The h5ad consists of:
gene expression count matrix (rna_adata.X)
gene annotation (rna_adata.var)
cell annotation (rna_adata.obs): to enable cross-species imputation/alignment and batch correction, rna_adata.obs needs to contain a "species" column (e.g. '0' 'human' 'mouse'). Optional columns includes: "batch" columns (e.g. '1' '0') that can represent batch, condition, or organs that the cells are collected from. Columns that represents cell type or tissue information, which can be used on the prediction and validation stage and is indicated using the --group argument.

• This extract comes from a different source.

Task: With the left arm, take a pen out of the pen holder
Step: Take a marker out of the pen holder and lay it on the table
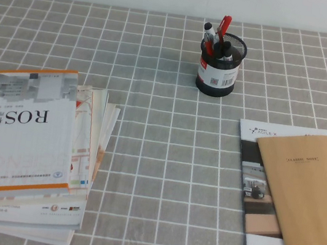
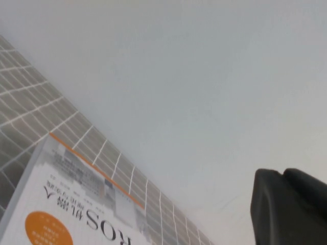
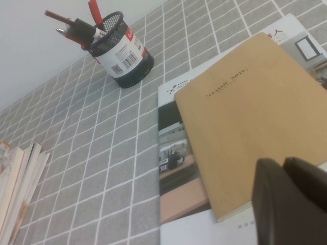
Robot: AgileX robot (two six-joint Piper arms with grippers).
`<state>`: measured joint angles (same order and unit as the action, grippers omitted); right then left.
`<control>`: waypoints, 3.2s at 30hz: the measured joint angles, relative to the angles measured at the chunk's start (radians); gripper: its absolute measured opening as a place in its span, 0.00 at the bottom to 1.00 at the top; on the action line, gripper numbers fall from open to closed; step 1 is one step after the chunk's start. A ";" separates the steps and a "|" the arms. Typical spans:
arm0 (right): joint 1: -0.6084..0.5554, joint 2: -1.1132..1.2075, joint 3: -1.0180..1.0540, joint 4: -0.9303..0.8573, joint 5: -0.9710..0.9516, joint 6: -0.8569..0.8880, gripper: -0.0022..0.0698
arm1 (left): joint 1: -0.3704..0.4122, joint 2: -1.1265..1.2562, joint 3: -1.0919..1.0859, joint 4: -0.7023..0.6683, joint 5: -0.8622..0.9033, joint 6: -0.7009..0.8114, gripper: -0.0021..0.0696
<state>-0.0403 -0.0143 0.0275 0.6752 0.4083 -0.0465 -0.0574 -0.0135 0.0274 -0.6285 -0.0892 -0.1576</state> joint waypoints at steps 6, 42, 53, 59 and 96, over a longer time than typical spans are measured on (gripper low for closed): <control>0.000 0.000 0.000 0.000 0.000 0.000 0.01 | 0.000 0.000 0.000 -0.016 -0.061 0.010 0.02; 0.000 0.000 0.000 0.000 0.000 0.000 0.01 | -0.322 1.284 -0.938 -0.493 0.496 1.505 0.44; 0.000 0.000 0.000 0.000 0.000 0.000 0.01 | -0.386 1.525 -1.063 -0.944 0.416 1.754 0.63; 0.000 0.000 0.000 0.000 0.000 0.000 0.01 | -0.386 1.629 -1.124 -1.064 0.532 2.016 0.63; 0.000 0.000 0.000 0.000 0.000 0.000 0.01 | -0.280 1.734 -1.362 -0.580 0.427 1.434 0.32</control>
<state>-0.0403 -0.0143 0.0275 0.6752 0.4083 -0.0465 -0.3370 1.7203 -1.3351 -1.2086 0.3375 1.2761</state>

Example input data: ../data/example.h5ad
python ./run_pred.py --input_h5ad $input_h5ad --train train --group celltype --predict embedding
Where input_h5ad is the path of input h5ad file
For cross-species gene expression prediction, the target species and batch need to be specified so that the output gene expression profile is translated from all current data to the target batch and species:
python ./run_pred.py --input_h5ad $input_h5ad --train train --predict expression --target_species 1 --target_batch 0 --group celltype
The model is fairly robust to hyperparameters.
There are two main hyperparameters to tune: learning rate (the default is 0.001) and whether to use a discriminator to further align datasets across species (the default is none).
To alter hyperparameters, users can replace input_h5ad file in ./run.sh
for grid search on their own data.
The output mmd score (in "_mmd.txt") can be used to select best model, where models with lower mmd score should perform better cross-species alignment.